Company: L&T Financial Services

## 1. Assumptions in Multiple linear regression

The regression has five key assumptions:

Linear relationship.

Multivariate normality.

No or little multicollinearity.

No auto-correlation.

Homoscedasity

## 2. Entropy

Entropy is a measure of disorder or uncertainty and the goal of machine learning models and Data Scientists in general is to reduce uncertainty. Entropy can be defined as a measure of the purity of the sub split. Entropy always lies between 0 to 1.

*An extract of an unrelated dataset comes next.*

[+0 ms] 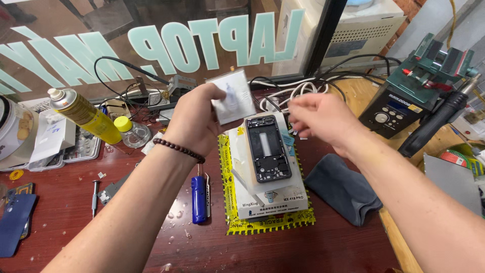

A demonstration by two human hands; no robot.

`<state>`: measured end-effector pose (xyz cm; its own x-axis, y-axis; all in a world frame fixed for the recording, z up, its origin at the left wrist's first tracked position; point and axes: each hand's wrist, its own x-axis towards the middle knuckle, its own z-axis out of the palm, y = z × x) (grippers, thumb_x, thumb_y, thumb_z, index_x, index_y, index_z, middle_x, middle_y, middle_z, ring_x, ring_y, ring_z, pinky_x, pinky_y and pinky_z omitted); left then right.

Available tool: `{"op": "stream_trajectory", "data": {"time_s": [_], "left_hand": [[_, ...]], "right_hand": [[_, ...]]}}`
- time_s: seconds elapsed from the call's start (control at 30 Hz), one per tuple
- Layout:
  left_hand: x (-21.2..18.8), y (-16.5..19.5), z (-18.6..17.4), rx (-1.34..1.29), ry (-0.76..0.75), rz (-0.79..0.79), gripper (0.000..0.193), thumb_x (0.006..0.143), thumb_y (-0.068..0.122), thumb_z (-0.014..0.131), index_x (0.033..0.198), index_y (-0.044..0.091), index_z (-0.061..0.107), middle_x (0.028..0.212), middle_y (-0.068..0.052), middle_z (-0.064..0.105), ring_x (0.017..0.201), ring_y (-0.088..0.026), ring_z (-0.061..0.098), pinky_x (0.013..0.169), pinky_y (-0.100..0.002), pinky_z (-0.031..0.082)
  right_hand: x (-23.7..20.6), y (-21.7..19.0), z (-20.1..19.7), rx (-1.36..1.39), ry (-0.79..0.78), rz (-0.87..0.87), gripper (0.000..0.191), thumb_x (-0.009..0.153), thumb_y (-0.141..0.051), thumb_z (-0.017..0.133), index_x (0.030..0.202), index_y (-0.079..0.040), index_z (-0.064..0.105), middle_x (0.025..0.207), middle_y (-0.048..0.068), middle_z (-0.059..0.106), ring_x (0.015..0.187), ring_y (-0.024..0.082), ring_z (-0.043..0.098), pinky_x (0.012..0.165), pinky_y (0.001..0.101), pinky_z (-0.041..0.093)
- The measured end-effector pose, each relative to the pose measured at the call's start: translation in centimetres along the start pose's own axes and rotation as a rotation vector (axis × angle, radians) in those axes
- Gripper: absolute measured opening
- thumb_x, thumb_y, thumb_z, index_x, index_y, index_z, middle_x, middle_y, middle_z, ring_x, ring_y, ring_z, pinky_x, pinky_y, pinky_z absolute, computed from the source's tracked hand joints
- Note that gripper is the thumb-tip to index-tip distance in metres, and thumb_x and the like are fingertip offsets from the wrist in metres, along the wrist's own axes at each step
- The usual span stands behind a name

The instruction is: The person removes the old battery from a disassembled smartphone by prying it out with a plastic spudger, then cleans the battery compartment and installs a new battery. The person uses a plastic spudger and a small brush to clean the interior before placing the new battery into the phone.

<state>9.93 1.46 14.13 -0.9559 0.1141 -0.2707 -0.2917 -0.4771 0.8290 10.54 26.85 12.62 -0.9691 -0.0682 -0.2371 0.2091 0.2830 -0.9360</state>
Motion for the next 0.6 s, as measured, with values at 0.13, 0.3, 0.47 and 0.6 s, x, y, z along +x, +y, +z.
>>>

## 3. Random forest algorithm

Random Forest is a classifier that contains a number of decision trees on various subsets of the given dataset and takes the average to improve the predictive accuracy of that dataset. It is based on model ensemble learning technique.

## 4. XGBoost Algorithm

XGBoost is an algorithm that has recently been dominating applied machine learning and Kaggle competitions for structured or tabular data. XGBoost is an implementation of gradient boosted decision trees designed for speed and performance.

## 5. Central limit theorem

The central limit theorem states that if you have a population with mean μ and standard deviation σ and take sufficiently large random samples from the population with replacement , then the distribution of the sample means will be approximately normally distributed.

## 6. VIF

Variance Inflation Factor (VIF) is used to detect the presence of multicollinearity. Variance inflation factors (VIF) measure how much the variance of the estimated regression coefficients are inflated as compared to when the predictor variables are not linearly related.

## 7. Difference Between Bagging and Boosting

Bagging is a way to decrease the variance in the prediction by generating additional data for training from dataset using combinations with repetitions to produce multi-sets of the original data. Boosting is an iterative technique which adjusts the weight of an observation based on the last classification.

## 8. P value and it’s significance

The p-value is the probability that the null hypothesis is true. (1 – the p-value) is the probability that the alternative hypothesis is true. A low p-value shows that the results are replicable. A low p-value shows that the effect is large or that the result is of major theoretical, clinical or practical importance.

## 9. Type I and Type II error

A type I error (false-positive) occurs if an investigator rejects a null hypothesis that is actually true in the population; a type II error (false-negative) occurs if the investigator fails to reject a null hypothesis that is actually false in the population.